Directions for this task = From the listing below, reproduce exactly the lines starting with the one with "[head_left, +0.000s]" and going on through the one with "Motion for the", both ends kept. No picture is copied.

*** Dataset content ***

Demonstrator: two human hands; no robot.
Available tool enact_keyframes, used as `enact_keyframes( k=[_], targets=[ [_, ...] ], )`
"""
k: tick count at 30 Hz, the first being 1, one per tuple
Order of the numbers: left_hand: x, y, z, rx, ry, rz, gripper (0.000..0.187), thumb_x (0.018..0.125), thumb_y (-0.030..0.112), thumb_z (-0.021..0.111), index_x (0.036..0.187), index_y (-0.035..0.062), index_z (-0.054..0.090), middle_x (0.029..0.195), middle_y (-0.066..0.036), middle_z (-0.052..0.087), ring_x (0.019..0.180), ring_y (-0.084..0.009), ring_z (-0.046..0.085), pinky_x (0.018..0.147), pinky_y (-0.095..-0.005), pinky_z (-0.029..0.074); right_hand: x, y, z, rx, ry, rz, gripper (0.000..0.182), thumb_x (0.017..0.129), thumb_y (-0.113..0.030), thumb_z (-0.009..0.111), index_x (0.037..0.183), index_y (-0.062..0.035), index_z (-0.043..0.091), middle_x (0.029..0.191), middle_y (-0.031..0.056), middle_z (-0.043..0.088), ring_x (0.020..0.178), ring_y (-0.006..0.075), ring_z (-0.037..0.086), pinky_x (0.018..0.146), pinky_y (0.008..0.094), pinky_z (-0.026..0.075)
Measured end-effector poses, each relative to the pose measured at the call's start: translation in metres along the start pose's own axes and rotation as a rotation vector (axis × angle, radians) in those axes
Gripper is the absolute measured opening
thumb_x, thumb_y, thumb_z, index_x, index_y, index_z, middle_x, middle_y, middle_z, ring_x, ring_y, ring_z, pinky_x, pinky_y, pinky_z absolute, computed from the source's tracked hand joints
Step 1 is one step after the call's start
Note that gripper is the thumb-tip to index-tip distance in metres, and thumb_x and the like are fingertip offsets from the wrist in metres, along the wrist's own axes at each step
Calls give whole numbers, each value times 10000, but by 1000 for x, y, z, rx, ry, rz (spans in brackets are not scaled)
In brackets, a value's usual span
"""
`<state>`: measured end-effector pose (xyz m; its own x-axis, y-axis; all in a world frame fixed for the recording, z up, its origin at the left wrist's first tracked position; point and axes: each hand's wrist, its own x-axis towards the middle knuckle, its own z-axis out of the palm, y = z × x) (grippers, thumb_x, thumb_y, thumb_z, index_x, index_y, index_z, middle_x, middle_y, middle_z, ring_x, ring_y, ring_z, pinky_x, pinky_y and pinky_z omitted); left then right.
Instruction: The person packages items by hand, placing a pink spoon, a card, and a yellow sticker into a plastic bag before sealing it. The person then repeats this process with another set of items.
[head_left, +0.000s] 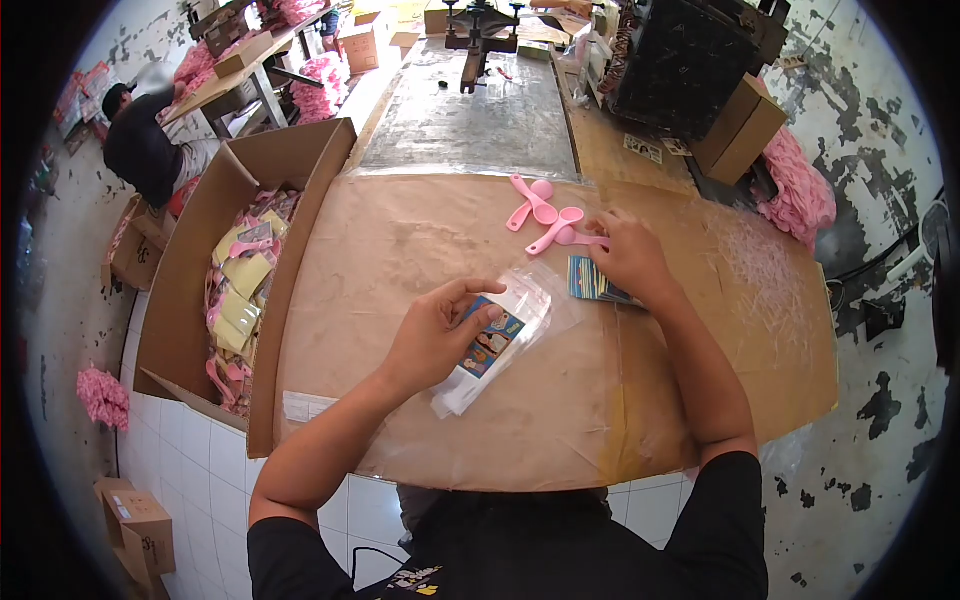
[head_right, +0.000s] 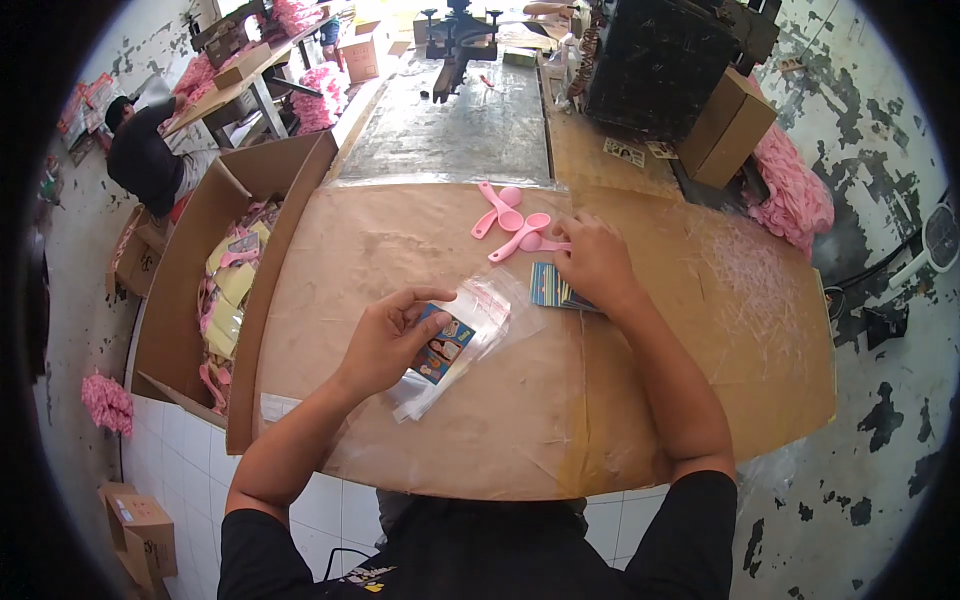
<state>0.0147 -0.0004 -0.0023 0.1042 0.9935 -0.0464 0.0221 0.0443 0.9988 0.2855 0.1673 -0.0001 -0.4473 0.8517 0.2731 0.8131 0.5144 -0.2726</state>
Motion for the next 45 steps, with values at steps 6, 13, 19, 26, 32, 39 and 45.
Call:
enact_keyframes(
  k=[6, 13, 19, 26, 32, 39, 45],
  targets=[
    [1, -6, 1, -39, 4, 61, 326, 1034, 69, 675, 1343, -8, 606, 1040, -55, 746, 897, -60, 702, 728, -218, 582, 3, -2, -5, -110, 142, -242, 163, 892, -125, 688, 1036, -89, 755, 1039, 106, 698, 1120, 297, 621, 1003, 444, 458],
    [-1, 3, -1, -81, 10, 23, 349, 1030, 79, 685, 1357, -9, 601, 1031, -73, 756, 882, -75, 720, 720, -229, 596, -20, -53, -75, 466, -96, -329, 154, 933, -30, 663, 1064, -30, 744, 1046, 85, 732, 912, 224, 683, 816, 359, 534],
    [-2, 3, 2, -103, 12, 26, 353, 1027, 88, 692, 1354, -22, 617, 1044, -84, 768, 885, -79, 721, 727, -232, 599, -27, -73, -74, 738, -172, -234, 131, 950, -4, 663, 1051, -13, 747, 1004, 61, 736, 911, 130, 666, 781, 310, 521],
    [-3, -2, 3, -31, -87, -11, 348, 1034, 125, 695, 1338, -35, 643, 1091, -92, 769, 957, -81, 712, 794, -245, 592, -35, -84, -53, 696, -261, -365, 252, 1028, -137, 613, 1245, -31, 684, 1213, 104, 697, 1195, 252, 644, 942, 355, 526],
    [-5, -4, 8, -173, -231, 93, 366, 1044, 152, 687, 1344, -46, 620, 1146, -99, 759, 1014, -103, 706, 871, -276, 587, -50, -99, -23, 1218, -606, -389, 615, 1108, -403, 432, 1621, -71, 365, 1649, 161, 389, 1563, 305, 300, 1281, 441, 198],
    [-6, 4, -5, -354, -364, 54, 462, 1051, 117, 661, 1453, -40, 497, 1208, -146, 753, 1081, -159, 719, 947, -309, 584, -36, -86, -45, 1054, -341, -540, 330, 1022, -124, 586, 1341, -47, 627, 1477, 151, 582, 1422, 279, 497, 1191, 472, 360],
    [-9, 6, -6, -383, -406, 96, 488, 1056, 142, 656, 1478, -21, 473, 1358, -166, 678, 1219, -197, 676, 1067, -357, 538, -43, -107, -60, 1044, -196, -606, 104, 926, -34, 747, 1018, -77, 723, 1162, 80, 704, 1135, 232, 673, 984, 372, 517]
  ],
)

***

Expected answer =
[head_left, +0.000s] 
[head_right, +0.000s] 
<state>0.0147 -0.0004 -0.0023 0.1042 0.9935 -0.0464 0.0221 0.0443 0.9988 0.2855 0.1673 -0.0001 -0.4473 0.8517 0.2731 0.8131 0.5144 -0.2726</state>
Motion for the next 45 steps, with values at steps 6, 13, 19, 26, 32, 39 and 45.

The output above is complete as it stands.